First, the welfare issue (especially reddito di cittadinanza) has been monopolized by the Five Stars, so any support would seem to be a concession to them. Second, Meloni really wants to build an image that is reassuring for international markets and the EU, two players that frown upon big spending: She wants to reassure them that she won’t increase Italy’s already exorbitant public debt. In this regard, she seems to take inspiration from former U.S. President Donald Trump.

“Meloni wants people to think of her like the Italian equivalent of French Les Républicains or of the Viktor Orban of the early days,” said Matteo Cavallaro, a scholar of the far right at the University of Lausanne.

Even if Meloni comes from a post-fascist party, born from the ashes of the Italian Social Movement, which was founded by people openly nostalgic for the Benito Mussolini era, Italians don’t appear particularly worried by this.

The rise of a leader of this kind is just the last chapter of what Cavallaro calls the “strategy of normalization” of post-fascists, which was started by Berlusconi when he entered politics in 1994. On one hand, Berlusconi normalized the far right by bringing them into his governing coalition; Meloni herself served as a minster of youth in one of Berlusconi’s governments.
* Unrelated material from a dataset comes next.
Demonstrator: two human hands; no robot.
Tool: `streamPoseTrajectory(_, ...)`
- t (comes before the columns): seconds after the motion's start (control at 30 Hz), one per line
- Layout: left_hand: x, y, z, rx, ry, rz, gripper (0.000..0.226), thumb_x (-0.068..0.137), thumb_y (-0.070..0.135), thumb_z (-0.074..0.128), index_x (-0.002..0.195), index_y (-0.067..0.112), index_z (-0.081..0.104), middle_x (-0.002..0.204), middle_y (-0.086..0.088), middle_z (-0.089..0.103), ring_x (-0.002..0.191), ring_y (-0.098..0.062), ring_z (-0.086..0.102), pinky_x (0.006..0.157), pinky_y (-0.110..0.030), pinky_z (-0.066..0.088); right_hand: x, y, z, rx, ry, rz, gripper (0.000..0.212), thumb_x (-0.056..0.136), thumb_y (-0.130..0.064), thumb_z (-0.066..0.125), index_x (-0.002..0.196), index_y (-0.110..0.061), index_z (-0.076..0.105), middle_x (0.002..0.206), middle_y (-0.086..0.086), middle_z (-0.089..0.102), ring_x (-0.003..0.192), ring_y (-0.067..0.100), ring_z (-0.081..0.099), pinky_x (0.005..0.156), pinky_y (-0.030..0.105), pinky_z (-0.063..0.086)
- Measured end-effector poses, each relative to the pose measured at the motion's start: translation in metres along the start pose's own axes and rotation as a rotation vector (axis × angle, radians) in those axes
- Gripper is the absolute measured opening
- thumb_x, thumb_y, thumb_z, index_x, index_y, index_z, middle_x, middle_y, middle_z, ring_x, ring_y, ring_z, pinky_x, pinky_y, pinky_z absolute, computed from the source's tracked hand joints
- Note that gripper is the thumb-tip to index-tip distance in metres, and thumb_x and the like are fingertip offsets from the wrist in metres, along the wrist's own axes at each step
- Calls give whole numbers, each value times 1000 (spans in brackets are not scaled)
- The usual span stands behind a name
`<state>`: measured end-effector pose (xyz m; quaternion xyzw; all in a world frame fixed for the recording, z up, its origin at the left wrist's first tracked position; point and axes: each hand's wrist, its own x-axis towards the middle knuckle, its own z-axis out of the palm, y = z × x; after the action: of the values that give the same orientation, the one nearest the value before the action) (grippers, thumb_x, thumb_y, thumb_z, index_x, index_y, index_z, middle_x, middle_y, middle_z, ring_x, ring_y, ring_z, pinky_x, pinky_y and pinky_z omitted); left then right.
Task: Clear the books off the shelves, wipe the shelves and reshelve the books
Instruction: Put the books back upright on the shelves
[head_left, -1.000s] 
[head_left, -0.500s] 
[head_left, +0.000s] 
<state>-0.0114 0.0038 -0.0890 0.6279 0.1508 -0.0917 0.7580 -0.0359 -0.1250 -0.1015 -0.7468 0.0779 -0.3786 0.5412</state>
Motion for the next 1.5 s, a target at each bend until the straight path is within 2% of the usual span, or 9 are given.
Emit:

On the other, he tried to politically destroy any leader on the more moderate right, because he feared such a leader could oust him, and therefore helped the far right to grow, especially now that he’s 85 and viewed as too old to compete.

The result is that, today, there’s no moderate conservative leader who could compete with Brothers of Italy, and so the party has been accepted in the mainstream.

“Berlusconi has normalized the far right. Now that process has been completed, and the rise of a leader like Meloni signals that Italy has lost its antibodies,” Cavallaro said, likening the movement to a virus.

Today, the main problem for Meloni is not being considered too extremist but how long her popularity will last. “In the recent past, we saw several Italian leaders enjoy sudden rise in support only to lose it in the blink of an eye. Think of Salvini, the Five Stars, or Matteo Renzi,” said Carone, the pollster, referring to the former prime minister who went from getting over 40 percent of the vote in the 2014 EU elections to polling below 3 percent today.

“Meloni’s real challenge will be how to handle power in the medium term,” Carone said. “It’s easy to get burned in this country.”